Given material:
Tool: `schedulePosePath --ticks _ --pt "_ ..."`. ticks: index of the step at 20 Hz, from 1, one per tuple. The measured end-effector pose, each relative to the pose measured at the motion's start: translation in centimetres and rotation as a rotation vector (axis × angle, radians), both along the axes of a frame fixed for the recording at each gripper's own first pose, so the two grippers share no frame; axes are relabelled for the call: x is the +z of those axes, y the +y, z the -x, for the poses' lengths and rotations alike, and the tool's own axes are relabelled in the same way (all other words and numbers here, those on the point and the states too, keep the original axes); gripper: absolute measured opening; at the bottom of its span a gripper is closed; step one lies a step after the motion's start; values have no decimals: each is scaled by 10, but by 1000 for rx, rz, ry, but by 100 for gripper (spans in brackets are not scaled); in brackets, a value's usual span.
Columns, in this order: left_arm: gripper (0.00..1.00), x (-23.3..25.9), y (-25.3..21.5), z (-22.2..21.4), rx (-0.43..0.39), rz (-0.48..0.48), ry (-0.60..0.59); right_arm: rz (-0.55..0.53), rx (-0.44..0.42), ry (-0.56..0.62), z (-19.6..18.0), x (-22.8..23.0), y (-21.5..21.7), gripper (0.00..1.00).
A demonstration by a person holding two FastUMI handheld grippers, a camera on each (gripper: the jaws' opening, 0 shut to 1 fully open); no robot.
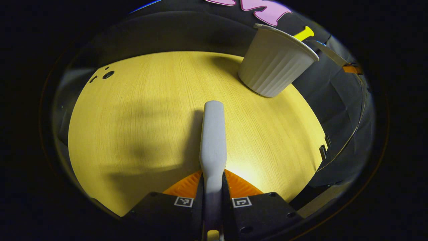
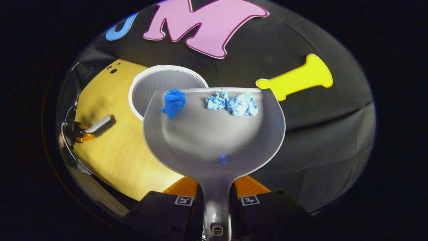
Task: Pick up the small broom and dustpan from the desktop, sweep the trash into the dustpan with the broom, and then empty the trash into the garbage bin.
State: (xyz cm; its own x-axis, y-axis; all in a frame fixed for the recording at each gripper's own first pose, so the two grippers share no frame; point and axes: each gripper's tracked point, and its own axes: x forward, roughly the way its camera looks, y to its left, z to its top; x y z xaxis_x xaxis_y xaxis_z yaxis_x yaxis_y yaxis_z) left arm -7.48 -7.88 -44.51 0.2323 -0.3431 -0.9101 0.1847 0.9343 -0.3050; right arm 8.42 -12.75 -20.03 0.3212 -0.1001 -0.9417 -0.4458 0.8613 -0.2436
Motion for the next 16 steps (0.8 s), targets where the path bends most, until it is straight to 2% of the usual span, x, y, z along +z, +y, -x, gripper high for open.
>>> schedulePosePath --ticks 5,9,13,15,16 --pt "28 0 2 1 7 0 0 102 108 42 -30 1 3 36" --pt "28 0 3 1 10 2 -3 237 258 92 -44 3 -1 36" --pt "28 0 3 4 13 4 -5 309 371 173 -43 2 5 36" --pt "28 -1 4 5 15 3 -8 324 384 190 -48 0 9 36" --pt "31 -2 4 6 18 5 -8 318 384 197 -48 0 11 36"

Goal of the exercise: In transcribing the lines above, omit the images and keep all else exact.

Result for this task:
Tool: `schedulePosePath --ticks _ --pt "_ ..."`. ticks: index of the step at 20 Hz, from 1, one per tuple. The measured end-effector pose, each relative to the pose measured at the motion's start: translation in centimetres and rotation as a rotation vector (axis × angle, radians), both along the axes of a frame fixed for the recording at each gripper's own first pose, so the two grippers share no frame; axes are relabelled for the call: x is the +z of those axes, y the +y, z the -x, for the poses' lengths and rotations alike, and the tool's own axes are relabelled in the same way (all other words and numbers here, those on the point and the states too, keep the original axes); gripper: absolute measured opening; at the bottom of its span a gripper is closed; step one lies a step after the motion's start; values have no decimals: each is scaled by 10, but by 1000 for rx, rz, ry, but by 100 for gripper (spans in brackets are not scaled); in brackets, a value's usual span.
Columns, in this order: left_arm: gripper (0.00..1.00), x (-23.3..25.9), y (-25.3..21.5), z (-22.2..21.4), rx (-0.43..0.39), rz (-0.48..0.48), ry (-0.60..0.59); right_arm: rz (-0.55..0.53), rx (-0.44..0.42), ry (-0.56..0.62), z (-19.6..18.0), x (-22.8..23.0), y (-21.5..21.7), gripper (0.00..1.00).
A demonstration by a person holding two FastUMI handheld grippers, a camera on each (gripper: the jaws' opening, 0 shut to 1 fully open); no robot.
Task: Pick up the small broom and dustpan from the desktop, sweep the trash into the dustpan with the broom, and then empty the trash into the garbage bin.
State: (xyz cm; its own x-axis, y-axis; all in a frame fixed for the recording at each gripper's own first pose, so the two grippers share no frame; point and axes: each gripper's tracked point, and its own axes: x forward, roughly the way its camera looks, y to its left, z to its top; x y z xaxis_x xaxis_y xaxis_z yaxis_x yaxis_y yaxis_z) left arm -7.48 -7.88 -44.51 0.2323 -0.3431 -0.9101 0.1847 0.9343 -0.3050; right arm 8.42 -12.75 -20.03 0.3212 -0.1001 -0.9417 -0.4458 0.8613 -0.2436
Motion for the next 16 steps (0.8 s), targets where the path bends most, until it is straight to 2% of the usual span, x, y, z along +z, +y, -x, gripper high for open.
>>> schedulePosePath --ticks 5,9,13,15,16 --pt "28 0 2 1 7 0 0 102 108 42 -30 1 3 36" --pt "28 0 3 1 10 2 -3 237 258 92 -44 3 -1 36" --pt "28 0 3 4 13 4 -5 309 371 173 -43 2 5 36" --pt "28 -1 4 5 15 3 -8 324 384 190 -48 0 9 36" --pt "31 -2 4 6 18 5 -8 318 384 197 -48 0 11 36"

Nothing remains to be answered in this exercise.